Linus Torvalds Kritik Banjir Laporan Bug Hasil AI di Linux Kernel

Sedang Trending 2 jam yang lalu

Sistem pelaporan bug pada kernel Linux saat ini dilaporkan menjadi hampir tidak bisa dikelola akibat maraknya fenomena duplikasi masif dari penggunaan alat kecerdasan buatan (AI). Kondisi tersebut memicu kritik keras dari pencipta Linux, Linus Torvalds, sebagaimana dilansir dari Detik iNET pada Sabtu (23/5/2026).

Torvalds menegaskan bahwa temuan bug yang berasal dari alat AI tidak sepatutnya lagi dimasukkan ke dalam daftar pelaporan privat sebagai rahasia tinggi. Menurutnya, tren pelaporan instan tanpa verifikasi ini justru memicu tumpukan pekerjaan sia-sia yang tidak produktif bagi para pengembang.
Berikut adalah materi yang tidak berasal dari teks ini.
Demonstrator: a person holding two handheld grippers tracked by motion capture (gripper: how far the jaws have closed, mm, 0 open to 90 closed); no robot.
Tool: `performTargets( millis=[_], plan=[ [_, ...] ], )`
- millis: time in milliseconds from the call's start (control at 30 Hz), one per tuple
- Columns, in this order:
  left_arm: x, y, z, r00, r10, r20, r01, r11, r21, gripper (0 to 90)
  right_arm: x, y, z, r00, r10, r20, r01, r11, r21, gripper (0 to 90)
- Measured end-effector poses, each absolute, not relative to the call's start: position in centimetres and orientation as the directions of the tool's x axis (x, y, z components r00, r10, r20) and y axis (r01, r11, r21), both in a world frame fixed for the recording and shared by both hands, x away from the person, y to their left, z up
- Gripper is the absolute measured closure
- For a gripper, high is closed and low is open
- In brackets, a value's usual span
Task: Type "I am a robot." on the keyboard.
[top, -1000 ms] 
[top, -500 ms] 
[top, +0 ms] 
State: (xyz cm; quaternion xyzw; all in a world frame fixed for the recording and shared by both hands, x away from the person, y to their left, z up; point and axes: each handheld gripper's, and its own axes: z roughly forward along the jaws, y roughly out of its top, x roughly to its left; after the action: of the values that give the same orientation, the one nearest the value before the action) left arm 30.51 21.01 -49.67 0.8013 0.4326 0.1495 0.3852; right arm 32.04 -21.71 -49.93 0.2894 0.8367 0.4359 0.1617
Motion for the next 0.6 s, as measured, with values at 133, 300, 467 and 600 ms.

"Hanya untuk memperjelas: jika Anda menemukan bug menggunakan alat AI, kemungkinan besar orang else juga telah menemukannya. Memperlakukan temuan tersebut di daftar privat adalah buang-buang waktu bagi semua pihak yang terlibat, dan hanya memperburuk duplikasi karena pelapor tidak bisa melihat laporan satu sama lain," papar Torvalds.

Kendati demikian, Torvalds tidak sepenuhnya anti terhadap AI karena teknologi tersebut terbukti membantu mendeteksi celah keamanan krusial seperti eksploitasi "Copy Fail" di hampir seluruh distro Linux. Namun, ia meminta para peneliti keamanan untuk memahami data yang dikirim dan tidak sekadar melemparkan hasil mentah dari AI.

"Jika Anda benar-benar ingin memberikan nilai tambah, bacalah dokumentasinya, buatlah patch (tambalan) juga, dan tambahkan nilai nyata di atas apa yang dikerjakan oleh AI. Jangan jadi tipe orang yang hanya 'lewat, kirim laporan acak tanpa pemahaman nyata'," tegas Torvalds.

Keluhan mengenai dampak buruk AI mentah ini juga dirasakan oleh pihak GitHub. Senior Product Security Engineer GitHub, Jarom Brown, menyatakan bahwa pihaknya tidak mempermasalahkan penggunaan AI asalkan laporan yang dikirimkan telah divalidasi, dapat direproduksi, serta menyertakan Proof of Concept (PoC) yang berfungsi.

"Satu temuan yang divalidasi dan diteliti dengan baik bernilai lebih dari 10 laporan spekulatif, baik dalam hal pembayaran bounty maupun reputasi. Para peneliti yang paling banyak mendapatkan bayaran dari program kami adalah mereka yang menggali lebih dalam, bukan yang mengutamakan volume," pungkas Brown.